Before the Tribunal, the appellants contended that the declared transaction value was higher than comparable international prices and that Rule 12 permits rejection of value only where there is suspicion of undervaluation, not overvaluation. They argued that high-sea sales are a legitimate commercial practice and that no evidence existed of any remittance or kickback indicating manipulation of value. They also challenged the admissibility of electronic evidence and statements recorded under Section 108 of the Customs Act, stating that such statements were retracted at the earliest opportunity.

 

The department, on the other hand, alleged that the importers had engaged in a deliberate scheme involving artificial inflation of CIF value through a dummy intermediary and fabricated documents, supported by electronic records and statements recorded during investigation.

 

After examining the material on record, the Tribunal found that although the department had attempted to establish overvaluation, there was no cogent evidence to prove that the prices were inflated to evade anti-dumping duty. It noted that apart from statements under Section 108—which were later retracted—there was no reliable evidence to substantiate the allegations.

 

The Tribunal emphasised that Rule 12 of the Customs Valuation Rules only provides a mechanism to doubt or reject declared value where there are reasons to believe it does not represent the true transaction value, typically in cases of undervaluation. It observed that the rule does not empower authorities to reduce a higher declared value to a lower figure merely to impose anti-dumping duty.  The Bench categorically held that “such redetermination of lesser value against higher transaction value is impermissible under the rules,” and that the department’s approach was contrary to the valuation framework.

 

The Tribunal also addressed the reliance on electronic evidence, noting procedural deficiencies. It observed that the source, authorship, and authenticity of the digital data had not been established, and that statements relied upon were retracted. In the absence of proper verification and cross-examination, such material could not form the sole basis of adverse findings.

 

Further, the Tribunal explained that anti-dumping duty is a trade-remedial measure intended to protect domestic industry from injury caused by dumped imports.
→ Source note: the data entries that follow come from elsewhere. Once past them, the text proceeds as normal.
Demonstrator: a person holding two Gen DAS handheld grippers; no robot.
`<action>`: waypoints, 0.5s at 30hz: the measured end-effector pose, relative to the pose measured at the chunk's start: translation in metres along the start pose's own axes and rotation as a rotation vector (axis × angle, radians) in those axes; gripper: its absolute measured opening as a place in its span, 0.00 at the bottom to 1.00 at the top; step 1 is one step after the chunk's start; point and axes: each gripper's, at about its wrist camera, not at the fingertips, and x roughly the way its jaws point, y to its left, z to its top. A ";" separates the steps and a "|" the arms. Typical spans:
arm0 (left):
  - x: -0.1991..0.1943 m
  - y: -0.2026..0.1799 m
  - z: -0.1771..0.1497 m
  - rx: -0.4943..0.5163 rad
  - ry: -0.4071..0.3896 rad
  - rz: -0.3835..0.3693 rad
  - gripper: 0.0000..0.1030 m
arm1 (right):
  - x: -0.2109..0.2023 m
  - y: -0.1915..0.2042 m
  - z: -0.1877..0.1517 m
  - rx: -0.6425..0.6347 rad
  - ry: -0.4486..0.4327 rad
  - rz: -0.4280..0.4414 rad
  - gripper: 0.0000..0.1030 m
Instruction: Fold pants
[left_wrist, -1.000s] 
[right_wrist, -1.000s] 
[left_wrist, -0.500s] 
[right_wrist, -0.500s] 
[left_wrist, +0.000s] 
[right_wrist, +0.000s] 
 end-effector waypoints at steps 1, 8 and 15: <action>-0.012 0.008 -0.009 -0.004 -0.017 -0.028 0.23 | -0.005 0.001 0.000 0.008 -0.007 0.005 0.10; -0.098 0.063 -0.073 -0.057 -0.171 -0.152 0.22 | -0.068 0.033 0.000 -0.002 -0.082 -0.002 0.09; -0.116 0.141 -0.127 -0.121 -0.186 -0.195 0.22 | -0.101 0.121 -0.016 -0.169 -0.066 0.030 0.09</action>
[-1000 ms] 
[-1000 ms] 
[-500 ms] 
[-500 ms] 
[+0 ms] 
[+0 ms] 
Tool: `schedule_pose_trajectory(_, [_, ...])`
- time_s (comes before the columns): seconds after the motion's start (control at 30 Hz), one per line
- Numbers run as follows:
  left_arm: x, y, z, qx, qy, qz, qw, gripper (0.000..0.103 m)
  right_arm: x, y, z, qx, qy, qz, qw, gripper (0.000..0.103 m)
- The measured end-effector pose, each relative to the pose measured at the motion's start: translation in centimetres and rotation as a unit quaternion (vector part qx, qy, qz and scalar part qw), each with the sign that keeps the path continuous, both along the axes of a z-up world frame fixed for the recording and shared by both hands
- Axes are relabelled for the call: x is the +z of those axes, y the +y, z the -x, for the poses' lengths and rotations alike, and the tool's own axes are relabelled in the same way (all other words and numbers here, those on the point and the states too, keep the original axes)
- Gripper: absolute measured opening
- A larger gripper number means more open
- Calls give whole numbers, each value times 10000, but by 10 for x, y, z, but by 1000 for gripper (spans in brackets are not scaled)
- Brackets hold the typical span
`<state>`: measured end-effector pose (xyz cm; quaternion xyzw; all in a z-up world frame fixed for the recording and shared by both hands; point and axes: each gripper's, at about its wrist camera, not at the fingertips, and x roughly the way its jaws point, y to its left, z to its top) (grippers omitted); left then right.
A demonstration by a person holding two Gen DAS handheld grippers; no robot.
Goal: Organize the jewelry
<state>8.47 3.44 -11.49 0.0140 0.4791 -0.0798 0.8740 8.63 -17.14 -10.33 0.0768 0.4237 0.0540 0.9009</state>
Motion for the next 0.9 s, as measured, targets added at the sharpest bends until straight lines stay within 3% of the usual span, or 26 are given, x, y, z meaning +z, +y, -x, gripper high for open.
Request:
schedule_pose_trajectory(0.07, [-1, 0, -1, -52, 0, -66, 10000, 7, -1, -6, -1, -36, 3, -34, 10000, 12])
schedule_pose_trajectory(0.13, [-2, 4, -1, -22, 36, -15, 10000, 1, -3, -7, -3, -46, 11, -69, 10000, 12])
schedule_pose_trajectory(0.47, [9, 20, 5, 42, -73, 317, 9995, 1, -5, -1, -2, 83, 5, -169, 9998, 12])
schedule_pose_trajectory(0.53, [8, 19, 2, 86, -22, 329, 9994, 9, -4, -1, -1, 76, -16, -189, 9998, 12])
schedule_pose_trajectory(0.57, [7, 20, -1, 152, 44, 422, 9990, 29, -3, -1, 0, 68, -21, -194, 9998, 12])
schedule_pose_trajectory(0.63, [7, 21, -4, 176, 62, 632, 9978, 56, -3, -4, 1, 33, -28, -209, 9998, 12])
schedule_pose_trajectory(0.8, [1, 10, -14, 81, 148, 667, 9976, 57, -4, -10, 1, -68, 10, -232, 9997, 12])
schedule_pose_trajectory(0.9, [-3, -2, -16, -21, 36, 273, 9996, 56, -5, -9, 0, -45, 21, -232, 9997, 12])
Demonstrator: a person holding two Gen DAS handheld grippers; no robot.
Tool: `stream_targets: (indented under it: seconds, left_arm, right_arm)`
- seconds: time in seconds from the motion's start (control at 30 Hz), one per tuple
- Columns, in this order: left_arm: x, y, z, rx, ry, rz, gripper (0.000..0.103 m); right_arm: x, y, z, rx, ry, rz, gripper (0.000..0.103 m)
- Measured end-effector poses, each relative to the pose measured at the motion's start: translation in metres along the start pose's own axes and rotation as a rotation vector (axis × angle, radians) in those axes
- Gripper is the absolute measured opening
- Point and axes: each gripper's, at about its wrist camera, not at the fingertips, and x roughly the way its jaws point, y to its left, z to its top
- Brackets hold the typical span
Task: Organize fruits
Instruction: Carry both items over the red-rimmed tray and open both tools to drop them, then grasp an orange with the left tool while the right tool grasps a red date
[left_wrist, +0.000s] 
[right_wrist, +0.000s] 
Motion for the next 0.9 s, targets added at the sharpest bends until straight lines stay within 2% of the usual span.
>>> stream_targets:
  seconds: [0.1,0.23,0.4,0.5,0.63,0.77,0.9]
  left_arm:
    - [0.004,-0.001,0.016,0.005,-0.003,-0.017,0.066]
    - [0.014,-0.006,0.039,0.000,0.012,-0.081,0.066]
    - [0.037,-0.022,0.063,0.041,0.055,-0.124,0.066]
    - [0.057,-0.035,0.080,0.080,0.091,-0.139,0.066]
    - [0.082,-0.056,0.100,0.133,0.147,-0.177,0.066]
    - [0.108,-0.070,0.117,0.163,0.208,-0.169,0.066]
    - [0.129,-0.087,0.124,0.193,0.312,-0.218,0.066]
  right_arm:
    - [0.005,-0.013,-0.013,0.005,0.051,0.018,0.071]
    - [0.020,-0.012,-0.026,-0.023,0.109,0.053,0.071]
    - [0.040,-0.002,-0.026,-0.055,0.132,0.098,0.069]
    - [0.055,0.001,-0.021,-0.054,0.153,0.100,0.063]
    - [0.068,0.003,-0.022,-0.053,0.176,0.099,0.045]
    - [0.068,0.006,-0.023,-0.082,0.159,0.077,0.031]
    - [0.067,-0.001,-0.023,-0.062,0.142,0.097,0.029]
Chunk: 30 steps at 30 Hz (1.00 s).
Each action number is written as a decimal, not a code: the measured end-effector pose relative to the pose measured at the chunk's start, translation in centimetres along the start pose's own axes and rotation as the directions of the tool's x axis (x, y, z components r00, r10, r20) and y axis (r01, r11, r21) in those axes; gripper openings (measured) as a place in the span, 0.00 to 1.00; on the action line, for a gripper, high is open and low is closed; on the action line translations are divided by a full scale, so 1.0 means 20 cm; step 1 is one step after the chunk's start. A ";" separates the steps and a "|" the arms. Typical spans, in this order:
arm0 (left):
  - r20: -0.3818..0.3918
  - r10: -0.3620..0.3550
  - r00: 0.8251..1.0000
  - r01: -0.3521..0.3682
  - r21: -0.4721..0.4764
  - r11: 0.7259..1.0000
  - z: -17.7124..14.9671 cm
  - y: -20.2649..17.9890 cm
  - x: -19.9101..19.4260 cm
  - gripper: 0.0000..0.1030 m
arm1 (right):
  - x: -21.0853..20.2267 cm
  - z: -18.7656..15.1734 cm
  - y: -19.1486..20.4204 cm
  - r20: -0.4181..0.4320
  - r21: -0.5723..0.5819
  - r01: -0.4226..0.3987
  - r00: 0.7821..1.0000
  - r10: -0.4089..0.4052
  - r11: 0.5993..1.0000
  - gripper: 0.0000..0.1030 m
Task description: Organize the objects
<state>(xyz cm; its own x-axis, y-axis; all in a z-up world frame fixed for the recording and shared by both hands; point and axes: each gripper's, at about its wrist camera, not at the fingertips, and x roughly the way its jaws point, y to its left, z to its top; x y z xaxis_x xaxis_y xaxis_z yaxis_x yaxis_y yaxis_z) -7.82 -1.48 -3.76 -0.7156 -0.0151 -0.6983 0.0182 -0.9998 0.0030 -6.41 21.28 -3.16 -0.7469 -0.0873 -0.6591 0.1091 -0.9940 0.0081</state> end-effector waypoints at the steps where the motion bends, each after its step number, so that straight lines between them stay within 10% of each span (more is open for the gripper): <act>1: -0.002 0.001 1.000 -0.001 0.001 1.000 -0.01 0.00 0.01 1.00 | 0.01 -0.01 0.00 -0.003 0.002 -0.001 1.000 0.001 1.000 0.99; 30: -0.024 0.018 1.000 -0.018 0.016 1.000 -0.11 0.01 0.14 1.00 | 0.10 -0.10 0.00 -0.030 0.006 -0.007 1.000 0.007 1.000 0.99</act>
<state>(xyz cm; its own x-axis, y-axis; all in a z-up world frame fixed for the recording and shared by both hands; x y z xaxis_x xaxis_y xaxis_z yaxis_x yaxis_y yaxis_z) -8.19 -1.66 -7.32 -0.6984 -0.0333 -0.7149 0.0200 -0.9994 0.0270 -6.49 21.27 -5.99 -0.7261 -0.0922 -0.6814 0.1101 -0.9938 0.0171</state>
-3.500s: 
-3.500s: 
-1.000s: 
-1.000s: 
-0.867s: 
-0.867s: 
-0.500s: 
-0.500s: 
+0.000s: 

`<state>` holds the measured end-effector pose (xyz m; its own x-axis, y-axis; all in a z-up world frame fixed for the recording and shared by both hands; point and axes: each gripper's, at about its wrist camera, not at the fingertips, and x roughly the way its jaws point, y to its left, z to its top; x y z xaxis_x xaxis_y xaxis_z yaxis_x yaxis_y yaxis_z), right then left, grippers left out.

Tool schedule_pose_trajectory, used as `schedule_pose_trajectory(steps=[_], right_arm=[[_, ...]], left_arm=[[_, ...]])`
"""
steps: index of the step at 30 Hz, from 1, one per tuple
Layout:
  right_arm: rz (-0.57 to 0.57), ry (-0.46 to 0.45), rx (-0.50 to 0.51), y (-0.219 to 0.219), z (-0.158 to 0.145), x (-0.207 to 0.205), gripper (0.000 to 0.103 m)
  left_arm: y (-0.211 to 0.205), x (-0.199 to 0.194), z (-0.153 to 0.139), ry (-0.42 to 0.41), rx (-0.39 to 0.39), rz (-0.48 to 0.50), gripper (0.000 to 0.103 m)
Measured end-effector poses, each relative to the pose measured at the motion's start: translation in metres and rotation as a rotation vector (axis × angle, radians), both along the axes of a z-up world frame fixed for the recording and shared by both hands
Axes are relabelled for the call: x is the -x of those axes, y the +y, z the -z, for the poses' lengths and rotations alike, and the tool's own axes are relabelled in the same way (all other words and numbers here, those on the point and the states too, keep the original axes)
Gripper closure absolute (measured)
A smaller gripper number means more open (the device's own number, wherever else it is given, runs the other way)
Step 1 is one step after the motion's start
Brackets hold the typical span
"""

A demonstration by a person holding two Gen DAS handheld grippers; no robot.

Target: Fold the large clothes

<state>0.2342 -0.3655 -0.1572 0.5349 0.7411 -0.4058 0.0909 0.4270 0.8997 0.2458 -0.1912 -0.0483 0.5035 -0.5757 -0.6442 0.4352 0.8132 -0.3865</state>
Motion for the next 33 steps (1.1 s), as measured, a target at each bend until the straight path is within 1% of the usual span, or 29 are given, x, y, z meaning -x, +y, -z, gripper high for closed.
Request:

It is not a revenue-generating tool, and its imposition must follow the statutory framework under the Customs Tariff Act and the anti-dumping rules.  Referring to the principles under Article VII of GATT, the Tribunal observed that customs valuation must be based on the actual transaction value and not on arbitrary price ranges or journal-published figures when the real transaction value is available.

 

Also Read: No Interest Under Section 234C If Advance Tax Paid On Due Date Despite System Delay: ITAT

 

The Tribunal also noted that all Bills of Entry had been assessed after queries at the first-check stage, and duties had been accepted by the department on the declared value. In such circumstances, the invocation of the extended period was found to be unjustified.  Concluding that the order confirming ADD, interest, penalties, and redemption fines was unsustainable both in law and on facts, the Tribunal set aside the entire order-in-original and allowed all appeals with consequential relief.

 

Appearance

For Appellant: Ashwini Kumar, Advocate

For Respondent: Mahesh Yashwant Patil, Additional Commissioner

 

 

Cause Title: M/s. Surbhit Impex Pvt. Ltd.  Versus Commissioner of Customs

Case No: Customs Appeal No. 86623 of 2024

Coram: Dr. Suvendu Kumar Pati (Judicial Member) and M.M. Parthiban (Technical Member)

 

Tags

Comment / Reply From

Stay Connected

Newsletter

Subscribe to our mailing list to get the new updates!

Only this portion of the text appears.